Another characteristic of Satan which is particularly evident in the opening

two books of the poem is his desire to rouse his fallen troops through flattery,

adulation and by painting for them a more positive picture of what they have just

experienced than is strictly true.  S.A.J. Bradley (1982: P.12) in his introduction to his

translation of Genesis B says of the relationship between Genesis B and Paradise

Lost: ‘Both poets as a direct consequence for opting for an epic heroic genre, risk

counterproductively investing the rebel angel with an admirable dignity and heroic

appeal which are inherent in the traditional diction and manner of the genre’.  We

should note Bradley’s reference here to the ‘opting’, that is making a choice: it is all

too easy to forget that Paradise Lost is the product of much deliberate choice on

Milton’s part.
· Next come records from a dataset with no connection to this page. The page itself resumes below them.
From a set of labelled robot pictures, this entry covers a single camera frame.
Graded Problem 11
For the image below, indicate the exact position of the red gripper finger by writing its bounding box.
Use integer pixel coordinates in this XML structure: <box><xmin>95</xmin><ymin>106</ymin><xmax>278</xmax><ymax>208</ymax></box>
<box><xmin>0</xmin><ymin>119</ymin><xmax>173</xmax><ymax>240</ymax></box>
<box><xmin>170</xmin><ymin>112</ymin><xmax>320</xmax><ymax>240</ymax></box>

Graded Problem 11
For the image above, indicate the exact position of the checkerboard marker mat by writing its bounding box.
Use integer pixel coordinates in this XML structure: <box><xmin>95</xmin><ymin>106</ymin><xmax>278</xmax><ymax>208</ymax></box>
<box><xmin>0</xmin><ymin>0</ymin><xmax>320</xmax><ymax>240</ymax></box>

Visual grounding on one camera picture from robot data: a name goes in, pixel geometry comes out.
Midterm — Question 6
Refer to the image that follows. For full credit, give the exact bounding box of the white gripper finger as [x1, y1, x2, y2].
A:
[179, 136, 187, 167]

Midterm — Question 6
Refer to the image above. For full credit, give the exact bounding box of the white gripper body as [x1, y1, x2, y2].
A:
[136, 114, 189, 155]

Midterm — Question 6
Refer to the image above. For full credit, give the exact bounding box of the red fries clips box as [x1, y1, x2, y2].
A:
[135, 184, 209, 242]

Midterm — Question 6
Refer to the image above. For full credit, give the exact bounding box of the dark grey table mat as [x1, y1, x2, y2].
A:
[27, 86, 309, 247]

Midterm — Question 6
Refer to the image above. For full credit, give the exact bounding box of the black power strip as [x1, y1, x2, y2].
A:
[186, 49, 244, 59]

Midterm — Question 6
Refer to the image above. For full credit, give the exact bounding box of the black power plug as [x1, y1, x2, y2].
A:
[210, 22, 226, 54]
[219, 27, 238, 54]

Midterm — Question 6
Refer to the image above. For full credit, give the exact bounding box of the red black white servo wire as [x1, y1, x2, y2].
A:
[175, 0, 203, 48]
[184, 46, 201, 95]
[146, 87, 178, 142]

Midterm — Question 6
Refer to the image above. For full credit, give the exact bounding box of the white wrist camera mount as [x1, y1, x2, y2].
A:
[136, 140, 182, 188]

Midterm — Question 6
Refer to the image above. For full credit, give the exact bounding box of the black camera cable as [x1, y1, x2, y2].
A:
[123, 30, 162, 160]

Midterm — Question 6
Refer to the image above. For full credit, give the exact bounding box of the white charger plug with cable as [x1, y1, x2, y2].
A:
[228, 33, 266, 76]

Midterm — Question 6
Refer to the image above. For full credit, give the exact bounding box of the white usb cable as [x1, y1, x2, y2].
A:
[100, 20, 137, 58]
Bradley goes on to compare the presentation of Satan in both poems

with that of the Anglo-Saxon hero, Beowulf, and Byrhtnoth, hero of the battle of

Battle of Maldon.  One feature of the latter is that Byrhtnoth is defiant in the face of

what seems to be certain defeat, and this defiance gives rise to a stirring turn of

speech.  This kind of expression is known as flyting.  It is found frequently in Anglo-

Saxon poetry and is also the characteristic of the style of the Elizabethan dramatist

Christopher Marlowe, who deployed blank verse with great expertise in many of his

plays.  Satan’s defiant words to Death in Book II of Paradise Lost can likewise be

described as an instance of flyting.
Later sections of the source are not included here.